L'apôtre commence par établir un contraste entre la charité et les diverses qualités qui de tout temps ont été tenues en plus haute estime parmi les hommes. Je n'en ferai qu'une revue fort sommaire, leur infériorité étant par trop manifeste.
Paul compare la charité à l'éloquence. Assurément, c'est un don magnifique que celui de pouvoir influencer les âmes et les volontés pour les stimuler à l'accomplissement de saintes actions et de nobles entreprises. Cependant saint Paul nous dit : « Quand même je parlerais toutes les langues des hommes et même des anges, si je n'ai point la charité, je ne suis que comme l'airain qui résonne ou comme une cymbale qui retentit. » Tous nous savons pourquoi, car tous nous avons senti le vide de paroles sans émotion, le creux, l'impuissance d'une éloquence d'où l'amour est absent.
Il compare ensuite la charité au don de prophétie, à la connaissance des mystères de la science, à la foi, à l'aumône elle-même.
Pourquoi la charité est-elle plus grande que la foi ?
Parce que la fin est plus grande que ce qui n'est qu'un moyen d'y parvenir.
Pourquoi est-elle supérieure à l'aumône ?
Parce que le tout est plus grand que la partie.

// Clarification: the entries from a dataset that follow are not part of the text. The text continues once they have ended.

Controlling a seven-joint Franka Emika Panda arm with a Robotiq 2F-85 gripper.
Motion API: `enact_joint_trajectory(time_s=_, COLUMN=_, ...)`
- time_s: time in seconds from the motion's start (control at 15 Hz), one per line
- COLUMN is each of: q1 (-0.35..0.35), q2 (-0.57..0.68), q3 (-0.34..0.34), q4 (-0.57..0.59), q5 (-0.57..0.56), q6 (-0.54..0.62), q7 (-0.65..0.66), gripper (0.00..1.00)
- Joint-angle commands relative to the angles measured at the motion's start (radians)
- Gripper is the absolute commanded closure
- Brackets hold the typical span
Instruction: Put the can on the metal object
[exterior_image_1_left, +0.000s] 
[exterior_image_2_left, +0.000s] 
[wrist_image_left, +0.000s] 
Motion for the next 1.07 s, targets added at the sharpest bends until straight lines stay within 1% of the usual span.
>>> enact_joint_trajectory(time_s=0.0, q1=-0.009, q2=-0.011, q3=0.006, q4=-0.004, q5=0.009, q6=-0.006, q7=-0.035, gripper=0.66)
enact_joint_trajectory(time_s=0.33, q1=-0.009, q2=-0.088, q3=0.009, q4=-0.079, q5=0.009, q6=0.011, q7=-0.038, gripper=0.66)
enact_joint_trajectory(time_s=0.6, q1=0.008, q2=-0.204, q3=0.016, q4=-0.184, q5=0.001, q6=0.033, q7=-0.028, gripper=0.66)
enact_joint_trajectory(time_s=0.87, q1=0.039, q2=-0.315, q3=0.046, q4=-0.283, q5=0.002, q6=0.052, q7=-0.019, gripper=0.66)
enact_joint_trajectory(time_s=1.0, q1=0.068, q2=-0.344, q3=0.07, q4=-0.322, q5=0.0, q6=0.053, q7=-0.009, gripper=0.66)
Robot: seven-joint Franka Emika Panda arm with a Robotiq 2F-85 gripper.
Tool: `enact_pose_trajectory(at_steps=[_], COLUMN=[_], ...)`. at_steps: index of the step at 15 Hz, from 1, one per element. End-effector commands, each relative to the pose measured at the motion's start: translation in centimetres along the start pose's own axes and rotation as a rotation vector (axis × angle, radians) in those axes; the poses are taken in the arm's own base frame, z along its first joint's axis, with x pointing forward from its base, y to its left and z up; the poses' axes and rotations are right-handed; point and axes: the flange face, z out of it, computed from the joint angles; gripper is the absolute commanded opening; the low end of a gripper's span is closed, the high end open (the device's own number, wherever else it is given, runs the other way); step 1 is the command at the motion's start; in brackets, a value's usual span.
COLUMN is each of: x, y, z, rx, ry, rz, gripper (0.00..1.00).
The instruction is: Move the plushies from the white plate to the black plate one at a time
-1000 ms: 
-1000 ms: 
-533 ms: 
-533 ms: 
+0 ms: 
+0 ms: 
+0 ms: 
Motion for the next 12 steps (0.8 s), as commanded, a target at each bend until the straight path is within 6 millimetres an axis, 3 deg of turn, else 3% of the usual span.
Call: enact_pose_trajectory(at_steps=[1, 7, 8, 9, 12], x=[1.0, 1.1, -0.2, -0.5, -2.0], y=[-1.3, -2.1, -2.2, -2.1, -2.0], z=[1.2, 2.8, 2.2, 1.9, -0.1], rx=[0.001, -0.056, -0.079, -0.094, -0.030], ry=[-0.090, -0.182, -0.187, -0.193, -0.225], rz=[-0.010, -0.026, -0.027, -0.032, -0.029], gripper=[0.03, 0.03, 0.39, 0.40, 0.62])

Nous venons de dire que la charité est plus grande que la foi, parce que le but à atteindre est plus grand que le chemin qui y mène. En effet, à quoi sert la foi ? Elle sert à unir l'âme à Dieu. Pourquoi devons-nous rechercher cette union ? Afin de lui devenir semblables. Or, Dieu est amour ; donc, la foi n'est que le moyen, tandis que l'amour est le but.
De même nous avons dit que l'amour est plus grand que l'aumône, puisque le tout est plus grand que la partie. L'aumône n'est qu'une face de l'amour ou, si vous voulez, de la charité, une seule manière entre mille dont l'amour se manifeste. Il se pourrait même qu'on fit beaucoup d'aumônes sans avoir une parcelle d'amour dans le cœur. C'est chose bien facile de jeter une obole à un mendiant, c'est même souvent plus facile que de ne point le faire ; or, l'amour vrai peut avoir justement pour effet de nous en empêcher. Au prix de notre argent, il nous arrive fréquemment d'acheter un soulagement au sentiment pénible que nous cause la vue de la misère, mais c'est nous procurer ce soulagement à trop bon marché, à trop bon marché pour nous et souvent trop cher pour le malheureux que nous croyons secourir. Si nous l'aimions véritablement, nous ferions pour lui ou plus ou moins.
Enfin, Paul compare l'amour avec le sacrifice de soi-même, le martyre. Il y a parmi nous de chers jeunes gens qui désirent consacrer leur vie au service du Seigneur en qualité de missionnaires. Pleins de zèle, ils ne songent qu'à se dévouer et se croient prêts à tout oser, à tout souffrir pour l'honneur de l'Évangile. À ceux-là, je dirai avec l'apôtre, et je les supplie de ne jamais l'oublier : Quand même vous donneriez vos corps pour être brûlés, si vous n'êtes animés d'un véritable amour des âmes, cela ne vous servira de rien. Rien de ce que vous pourriez apporter au monde païen ne saurait lui être vraiment profitable, à moins qu'il ne trouve en même temps, dans vos cœurs et dans votre conduite, l'image et comme le reflet de l'amour divin. C'est la langue universelle comprise de tous. Des années se passeront avant que vous puissiez parler le chinois ou les divers dialectes de l'Inde, mais dès l'heure même de votre arrivée, le langage de l'amour fera sentir son éloquence inconsciente.
C'est l'homme qui est le missionnaire, bien plus que ses paroles ; son message se trouve incarné dans sa manière d'être. Il m'est arrivé de rencontrer en Afrique, dans le pays avoisinant les grands lacs, des indigènes, hommes et femmes, qui gardaient un tel souvenir du seul homme blanc qu'ils eussent jamais vu, David Livingstone, qu'en parlant du bon docteur, quoique de longues années se fussent écoulées depuis son départ, leurs figures noires en étaient comme illuminées. Ils n'avaient pas compris son langage, mais ils avaient senti l'amour dont son cœur battait pour eux.
Prenez avec vous, dans la sphère du travail auquel vous voulez consacrer votre vie, ce simple talisman, l'amour, et, forcément, votre œuvre réussira. Vous ne pouvez y apporter rien de plus puissant ; y apporter moins serait parfaitement inutile. Sans amour, ce n'est pas la peine de rien entreprendre. Vous pouvez posséder tous les talents, être prêts à tous les sacrifices, mais quand même vous donneriez votre corps pour être brûlé, si vous n'avez pas l'amour, cela ne servira de rien ni à vous, ni à la cause de Christ.